* Work request: Set down the entries exactly. No line may differ from its source.

* Data to examine:
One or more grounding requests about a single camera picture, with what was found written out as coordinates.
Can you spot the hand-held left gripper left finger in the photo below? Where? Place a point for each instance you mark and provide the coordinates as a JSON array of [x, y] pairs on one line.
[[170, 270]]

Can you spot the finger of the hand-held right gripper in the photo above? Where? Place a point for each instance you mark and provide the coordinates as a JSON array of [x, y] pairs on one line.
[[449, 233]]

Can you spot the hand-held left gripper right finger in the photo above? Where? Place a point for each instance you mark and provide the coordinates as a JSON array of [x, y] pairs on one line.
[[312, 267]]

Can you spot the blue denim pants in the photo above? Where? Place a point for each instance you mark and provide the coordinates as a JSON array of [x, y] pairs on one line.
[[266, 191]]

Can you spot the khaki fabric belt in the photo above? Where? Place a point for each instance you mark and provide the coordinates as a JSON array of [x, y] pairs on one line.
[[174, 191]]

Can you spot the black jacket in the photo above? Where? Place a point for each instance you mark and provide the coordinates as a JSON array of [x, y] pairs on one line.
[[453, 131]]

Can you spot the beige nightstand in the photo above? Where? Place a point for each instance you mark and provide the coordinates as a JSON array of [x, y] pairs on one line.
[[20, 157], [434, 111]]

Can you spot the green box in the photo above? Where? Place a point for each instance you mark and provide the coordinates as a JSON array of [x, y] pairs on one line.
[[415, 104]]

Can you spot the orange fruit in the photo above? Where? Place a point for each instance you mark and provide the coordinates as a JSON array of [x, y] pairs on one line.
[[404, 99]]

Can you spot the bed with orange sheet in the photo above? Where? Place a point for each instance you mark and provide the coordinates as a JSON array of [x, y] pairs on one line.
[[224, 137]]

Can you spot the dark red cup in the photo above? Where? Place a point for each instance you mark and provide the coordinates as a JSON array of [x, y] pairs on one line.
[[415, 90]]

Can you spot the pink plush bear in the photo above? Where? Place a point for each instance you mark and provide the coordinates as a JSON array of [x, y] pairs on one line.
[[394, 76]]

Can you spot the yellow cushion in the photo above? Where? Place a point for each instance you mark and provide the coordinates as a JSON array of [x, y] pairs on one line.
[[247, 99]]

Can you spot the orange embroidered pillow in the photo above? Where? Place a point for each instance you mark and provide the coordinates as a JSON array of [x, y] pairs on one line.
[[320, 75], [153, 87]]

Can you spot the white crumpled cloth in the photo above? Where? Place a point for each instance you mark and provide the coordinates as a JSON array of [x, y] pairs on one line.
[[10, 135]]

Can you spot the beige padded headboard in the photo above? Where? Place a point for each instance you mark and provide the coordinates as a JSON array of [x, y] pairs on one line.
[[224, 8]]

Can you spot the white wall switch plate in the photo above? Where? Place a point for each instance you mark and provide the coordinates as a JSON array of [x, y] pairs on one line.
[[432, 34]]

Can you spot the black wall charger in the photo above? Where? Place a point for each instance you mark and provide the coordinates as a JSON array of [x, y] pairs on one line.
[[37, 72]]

* Your solution:
One or more grounding requests about a single camera picture, with what was found written out as coordinates.
Can you spot the hand-held left gripper left finger in the photo below? Where? Place a point for each instance you mark and provide the coordinates as a JSON array of [x, y] pairs on one line.
[[170, 270]]

Can you spot the finger of the hand-held right gripper in the photo above? Where? Place a point for each instance you mark and provide the coordinates as a JSON array of [x, y] pairs on one line.
[[449, 233]]

Can you spot the hand-held left gripper right finger in the photo above? Where? Place a point for each instance you mark and provide the coordinates as a JSON array of [x, y] pairs on one line.
[[312, 267]]

Can you spot the blue denim pants in the photo above? Where? Place a point for each instance you mark and provide the coordinates as a JSON array of [x, y] pairs on one line.
[[266, 191]]

Can you spot the khaki fabric belt in the photo above? Where? Place a point for each instance you mark and provide the coordinates as a JSON array of [x, y] pairs on one line.
[[174, 191]]

Can you spot the black jacket in the photo above? Where? Place a point for each instance you mark and provide the coordinates as a JSON array of [x, y] pairs on one line.
[[453, 131]]

Can you spot the beige nightstand in the photo above? Where? Place a point for each instance you mark and provide the coordinates as a JSON array of [x, y] pairs on one line.
[[20, 157], [434, 111]]

Can you spot the green box in the photo above? Where? Place a point for each instance you mark and provide the coordinates as a JSON array of [x, y] pairs on one line.
[[415, 104]]

Can you spot the orange fruit in the photo above? Where? Place a point for each instance you mark and provide the coordinates as a JSON array of [x, y] pairs on one line.
[[404, 99]]

Can you spot the bed with orange sheet in the photo above? Where? Place a point for each instance you mark and provide the coordinates as a JSON array of [x, y] pairs on one line.
[[224, 137]]

Can you spot the dark red cup in the photo above? Where? Place a point for each instance you mark and provide the coordinates as a JSON array of [x, y] pairs on one line.
[[415, 90]]

Can you spot the pink plush bear in the photo above? Where? Place a point for each instance you mark and provide the coordinates as a JSON array of [x, y] pairs on one line.
[[394, 76]]

Can you spot the yellow cushion in the photo above? Where? Place a point for each instance you mark and provide the coordinates as a JSON array of [x, y] pairs on one line.
[[247, 99]]

Can you spot the orange embroidered pillow in the photo above? Where? Place a point for each instance you mark and provide the coordinates as a JSON array of [x, y] pairs on one line.
[[320, 75], [153, 87]]

Can you spot the white crumpled cloth in the photo above? Where? Place a point for each instance you mark and provide the coordinates as a JSON array of [x, y] pairs on one line.
[[10, 135]]

Can you spot the beige padded headboard in the photo above? Where? Place a point for each instance you mark and provide the coordinates as a JSON array of [x, y] pairs on one line.
[[224, 8]]

Can you spot the white wall switch plate in the photo above? Where? Place a point for each instance you mark and provide the coordinates as a JSON array of [x, y] pairs on one line.
[[432, 34]]

Can you spot the black wall charger in the photo above? Where? Place a point for each instance you mark and provide the coordinates as a JSON array of [x, y] pairs on one line.
[[37, 72]]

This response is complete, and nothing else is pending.